===== Data for analysis =====
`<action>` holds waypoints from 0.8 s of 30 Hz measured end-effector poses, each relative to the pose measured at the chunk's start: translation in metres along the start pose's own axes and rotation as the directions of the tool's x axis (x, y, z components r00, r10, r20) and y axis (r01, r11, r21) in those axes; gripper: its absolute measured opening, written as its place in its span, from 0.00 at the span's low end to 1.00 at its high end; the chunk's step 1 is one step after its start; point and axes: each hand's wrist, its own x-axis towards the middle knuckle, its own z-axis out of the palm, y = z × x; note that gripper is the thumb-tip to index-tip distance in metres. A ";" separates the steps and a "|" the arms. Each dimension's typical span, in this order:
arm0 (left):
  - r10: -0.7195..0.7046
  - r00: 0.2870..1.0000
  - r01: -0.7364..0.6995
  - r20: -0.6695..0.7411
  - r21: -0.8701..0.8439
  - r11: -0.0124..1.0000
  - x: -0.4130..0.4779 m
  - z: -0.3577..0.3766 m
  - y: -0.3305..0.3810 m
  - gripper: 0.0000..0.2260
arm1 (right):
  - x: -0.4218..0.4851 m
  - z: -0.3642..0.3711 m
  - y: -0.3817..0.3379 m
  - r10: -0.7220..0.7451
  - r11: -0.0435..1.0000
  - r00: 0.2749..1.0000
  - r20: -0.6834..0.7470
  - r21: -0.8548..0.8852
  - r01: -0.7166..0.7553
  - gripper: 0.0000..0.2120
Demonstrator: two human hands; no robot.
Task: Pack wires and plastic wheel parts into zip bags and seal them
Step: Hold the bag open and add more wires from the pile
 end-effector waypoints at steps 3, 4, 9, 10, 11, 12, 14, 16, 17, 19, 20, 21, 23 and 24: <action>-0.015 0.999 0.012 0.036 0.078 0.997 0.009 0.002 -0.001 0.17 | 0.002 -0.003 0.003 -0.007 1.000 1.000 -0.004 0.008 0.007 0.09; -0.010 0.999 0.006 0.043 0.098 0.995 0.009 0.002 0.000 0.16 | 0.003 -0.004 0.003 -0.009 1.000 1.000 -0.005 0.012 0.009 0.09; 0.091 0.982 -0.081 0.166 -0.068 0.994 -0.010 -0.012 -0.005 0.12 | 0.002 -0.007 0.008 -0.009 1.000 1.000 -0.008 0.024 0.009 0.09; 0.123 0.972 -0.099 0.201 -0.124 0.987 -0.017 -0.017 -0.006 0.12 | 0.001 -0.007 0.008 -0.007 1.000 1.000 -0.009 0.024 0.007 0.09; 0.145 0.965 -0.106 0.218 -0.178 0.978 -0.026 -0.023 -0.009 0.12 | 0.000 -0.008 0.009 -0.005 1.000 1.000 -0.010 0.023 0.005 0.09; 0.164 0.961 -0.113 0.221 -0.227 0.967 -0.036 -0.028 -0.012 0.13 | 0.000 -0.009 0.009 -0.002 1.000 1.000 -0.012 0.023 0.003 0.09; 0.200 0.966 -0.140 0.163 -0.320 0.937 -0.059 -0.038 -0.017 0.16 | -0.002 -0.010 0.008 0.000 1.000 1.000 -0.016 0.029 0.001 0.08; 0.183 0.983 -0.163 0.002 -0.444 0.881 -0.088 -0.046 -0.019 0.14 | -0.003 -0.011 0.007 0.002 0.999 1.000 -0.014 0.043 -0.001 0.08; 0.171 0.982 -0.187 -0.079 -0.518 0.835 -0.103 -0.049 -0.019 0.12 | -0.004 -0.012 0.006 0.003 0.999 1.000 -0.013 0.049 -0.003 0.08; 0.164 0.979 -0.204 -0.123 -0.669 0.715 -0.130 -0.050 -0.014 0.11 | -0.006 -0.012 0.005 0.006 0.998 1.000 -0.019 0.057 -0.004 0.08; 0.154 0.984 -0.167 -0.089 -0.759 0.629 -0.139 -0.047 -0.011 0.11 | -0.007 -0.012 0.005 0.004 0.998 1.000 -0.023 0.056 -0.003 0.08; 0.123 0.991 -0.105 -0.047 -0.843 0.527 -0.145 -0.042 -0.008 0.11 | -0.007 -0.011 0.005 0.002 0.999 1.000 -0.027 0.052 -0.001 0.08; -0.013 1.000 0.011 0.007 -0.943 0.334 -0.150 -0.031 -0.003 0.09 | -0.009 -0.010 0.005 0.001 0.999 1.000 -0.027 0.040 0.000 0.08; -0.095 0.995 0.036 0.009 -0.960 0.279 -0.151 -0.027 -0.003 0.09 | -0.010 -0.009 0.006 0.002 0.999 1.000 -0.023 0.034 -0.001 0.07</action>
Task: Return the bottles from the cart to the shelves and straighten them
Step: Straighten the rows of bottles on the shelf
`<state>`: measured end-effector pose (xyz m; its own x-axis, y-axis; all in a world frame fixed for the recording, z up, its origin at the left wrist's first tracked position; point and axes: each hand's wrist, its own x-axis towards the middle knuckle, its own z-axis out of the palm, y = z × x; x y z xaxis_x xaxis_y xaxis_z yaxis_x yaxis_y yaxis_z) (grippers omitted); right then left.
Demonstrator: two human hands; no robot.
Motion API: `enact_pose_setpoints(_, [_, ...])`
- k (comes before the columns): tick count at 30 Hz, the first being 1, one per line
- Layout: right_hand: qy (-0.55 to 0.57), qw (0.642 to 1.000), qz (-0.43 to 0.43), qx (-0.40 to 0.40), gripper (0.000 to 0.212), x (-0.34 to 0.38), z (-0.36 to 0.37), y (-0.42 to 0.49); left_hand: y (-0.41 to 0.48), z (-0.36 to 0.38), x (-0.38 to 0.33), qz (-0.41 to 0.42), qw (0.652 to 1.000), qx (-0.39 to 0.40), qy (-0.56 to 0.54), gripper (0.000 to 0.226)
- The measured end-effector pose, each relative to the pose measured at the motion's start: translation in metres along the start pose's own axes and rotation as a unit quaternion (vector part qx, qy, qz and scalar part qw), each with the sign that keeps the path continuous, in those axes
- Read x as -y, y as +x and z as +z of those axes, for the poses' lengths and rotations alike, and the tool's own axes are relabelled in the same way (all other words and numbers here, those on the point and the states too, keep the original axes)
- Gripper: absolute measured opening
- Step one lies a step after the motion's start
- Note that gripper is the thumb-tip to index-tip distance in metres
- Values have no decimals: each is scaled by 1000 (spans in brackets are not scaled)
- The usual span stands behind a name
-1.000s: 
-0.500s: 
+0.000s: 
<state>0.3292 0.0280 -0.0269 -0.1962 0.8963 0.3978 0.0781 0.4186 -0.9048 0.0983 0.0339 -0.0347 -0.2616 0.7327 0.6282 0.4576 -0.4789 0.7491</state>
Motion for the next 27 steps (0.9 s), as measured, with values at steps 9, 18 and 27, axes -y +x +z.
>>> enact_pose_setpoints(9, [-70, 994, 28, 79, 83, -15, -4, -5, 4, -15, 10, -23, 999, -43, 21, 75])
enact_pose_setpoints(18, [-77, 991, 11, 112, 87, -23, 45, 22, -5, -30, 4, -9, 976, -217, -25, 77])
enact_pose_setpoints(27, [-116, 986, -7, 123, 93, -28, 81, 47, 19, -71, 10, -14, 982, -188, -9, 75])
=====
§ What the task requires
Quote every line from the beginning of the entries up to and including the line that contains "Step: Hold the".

§ Output
`<action>` holds waypoints from 0.8 s of 30 Hz measured end-effector poses, each relative to the pose measured at the chunk's start: translation in metres along the start pose's own axes and rotation as the directions of the tool's x axis (x, y, z components r00, r10, r20) and y axis (r01, r11, r21) in those axes; gripper: its absolute measured opening, written as its place in its span, from 0.00 at the span's low end to 1.00 at its high end; the chunk's step 1 is one step after its start; point and axes: each hand's wrist, its own x-axis towards the middle knuckle, its own z-axis out of the palm, y = z × x; note that gripper is the thumb-tip to index-tip distance in metres. A ";" separates the steps and a "|" the arms. Each dimension's typical span, in this order:
arm0 (left):
  - r10: -0.7195..0.7046
  - r00: 0.2870..1.0000
  - r01: -0.7364..0.6995
  - r20: -0.6695..0.7411
  - r21: -0.8701..0.8439
  - r11: -0.0124..1.0000
  - x: -0.4130..0.4779 m
  - z: -0.3577..0.3766 m
  - y: -0.3305..0.3810 m
  - gripper: 0.0000..0.2260
arm1 (right):
  - x: -0.4218..0.4851 m
  - z: -0.3642..0.3711 m
  - y: -0.3817..0.3379 m
  - r10: -0.7220..0.7451
  - r11: -0.0435..1.0000
  - r00: 0.2749..1.0000
  - r20: -0.6834..0.7470
  - r21: -0.8548..0.8852
  - r01: -0.7166..0.7553
  - gripper: 0.0000..0.2120
Demonstrator: two human hands; no robot.
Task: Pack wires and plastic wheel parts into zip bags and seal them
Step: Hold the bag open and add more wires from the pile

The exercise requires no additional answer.